**The data:**
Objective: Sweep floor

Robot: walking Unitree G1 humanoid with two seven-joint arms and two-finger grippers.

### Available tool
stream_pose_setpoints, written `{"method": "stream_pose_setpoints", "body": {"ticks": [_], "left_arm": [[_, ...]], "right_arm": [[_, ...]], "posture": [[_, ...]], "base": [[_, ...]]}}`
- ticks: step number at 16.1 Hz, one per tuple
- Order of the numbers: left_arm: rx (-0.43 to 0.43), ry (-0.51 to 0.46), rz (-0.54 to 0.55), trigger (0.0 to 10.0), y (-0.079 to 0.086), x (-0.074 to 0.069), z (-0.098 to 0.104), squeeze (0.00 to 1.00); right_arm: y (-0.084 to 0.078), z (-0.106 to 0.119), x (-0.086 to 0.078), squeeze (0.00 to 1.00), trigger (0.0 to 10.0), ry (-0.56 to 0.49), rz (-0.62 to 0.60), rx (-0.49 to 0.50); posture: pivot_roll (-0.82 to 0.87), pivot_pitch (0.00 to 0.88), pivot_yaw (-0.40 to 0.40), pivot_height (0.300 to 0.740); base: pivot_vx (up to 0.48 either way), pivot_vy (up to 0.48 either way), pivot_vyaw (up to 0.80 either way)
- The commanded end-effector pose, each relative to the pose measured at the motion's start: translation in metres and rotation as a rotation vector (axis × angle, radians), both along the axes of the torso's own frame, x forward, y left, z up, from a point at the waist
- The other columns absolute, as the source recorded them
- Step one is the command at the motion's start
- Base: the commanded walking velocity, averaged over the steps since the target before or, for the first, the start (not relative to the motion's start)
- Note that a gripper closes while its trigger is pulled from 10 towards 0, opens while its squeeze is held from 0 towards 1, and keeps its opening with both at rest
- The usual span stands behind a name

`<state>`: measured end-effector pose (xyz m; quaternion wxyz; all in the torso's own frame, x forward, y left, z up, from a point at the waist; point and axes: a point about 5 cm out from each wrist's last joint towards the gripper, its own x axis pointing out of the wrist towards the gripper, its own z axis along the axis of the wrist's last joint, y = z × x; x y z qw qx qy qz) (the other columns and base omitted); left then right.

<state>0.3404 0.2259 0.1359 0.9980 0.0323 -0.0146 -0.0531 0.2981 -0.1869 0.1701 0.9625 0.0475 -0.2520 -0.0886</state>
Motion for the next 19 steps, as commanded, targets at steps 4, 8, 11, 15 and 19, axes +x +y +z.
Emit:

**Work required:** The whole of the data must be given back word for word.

**Answer box:**
Objective: Sweep floor

Robot: walking Unitree G1 humanoid with two seven-joint arms and two-finger grippers.

### Available tool
stream_pose_setpoints, written `{"method": "stream_pose_setpoints", "body": {"ticks": [_], "left_arm": [[_, ...]], "right_arm": [[_, ...]], "posture": [[_, ...]], "base": [[_, ...]]}}`
- ticks: step number at 16.1 Hz, one per tuple
- Order of the numbers: left_arm: rx (-0.43 to 0.43), ry (-0.51 to 0.46), rz (-0.54 to 0.55), trigger (0.0 to 10.0), y (-0.079 to 0.086), x (-0.074 to 0.069), z (-0.098 to 0.104), squeeze (0.00 to 1.00); right_arm: y (-0.084 to 0.078), z (-0.106 to 0.119), x (-0.086 to 0.078), squeeze (0.00 to 1.00), trigger (0.0 to 10.0), ry (-0.56 to 0.49), rz (-0.62 to 0.60), rx (-0.49 to 0.50); posture: pivot_roll (-0.82 to 0.87), pivot_pitch (0.00 to 0.88), pivot_yaw (-0.40 to 0.40), pivot_height (0.300 to 0.740); base: pivot_vx (up to 0.48 either way), pivot_vy (up to 0.48 either way), pivot_vyaw (up to 0.80 either way)
- The commanded end-effector pose, each relative to the pose measured at the motion's start: translation in metres and rotation as a rotation vector (axis × angle, radians), both along the axes of the torso's own frame, x forward, y left, z up, from a point at the waist
- The other columns absolute, as the source recorded them
- Step one is the command at the motion's start
- Base: the commanded walking velocity, averaged over the steps since the target before or, for the first, the start (not relative to the motion's start)
- Note that a gripper closes while its trigger is pulled from 10 towards 0, opens while its squeeze is held from 0 towards 1, and keeps its opening with both at rest
- The usual span stands behind a name

`<state>`: measured end-effector pose (xyz m; quaternion wxyz; all in the torso's own frame, x forward, y left, z up, from a point at the waist; point and axes: a point about 5 cm out from each wrist's last joint towards the gripper, its own x axis pointing out of the wrist towards the gripper, its own z axis along the axis of the wrist's last joint, y = z × x; x y z qw qx qy qz) (the other columns and base omitted); left then right.

<state>0.3404 0.2259 0.1359 0.9980 0.0323 -0.0146 -0.0531 0.2981 -0.1869 0.1701 0.9625 0.0475 -0.2520 -0.0886</state>
Motion for the next 19 steps, as commanded, targets at steps 4, 8, 11, 15 and 19, axes +x +y +z.
Emit:

The exercise output is complete.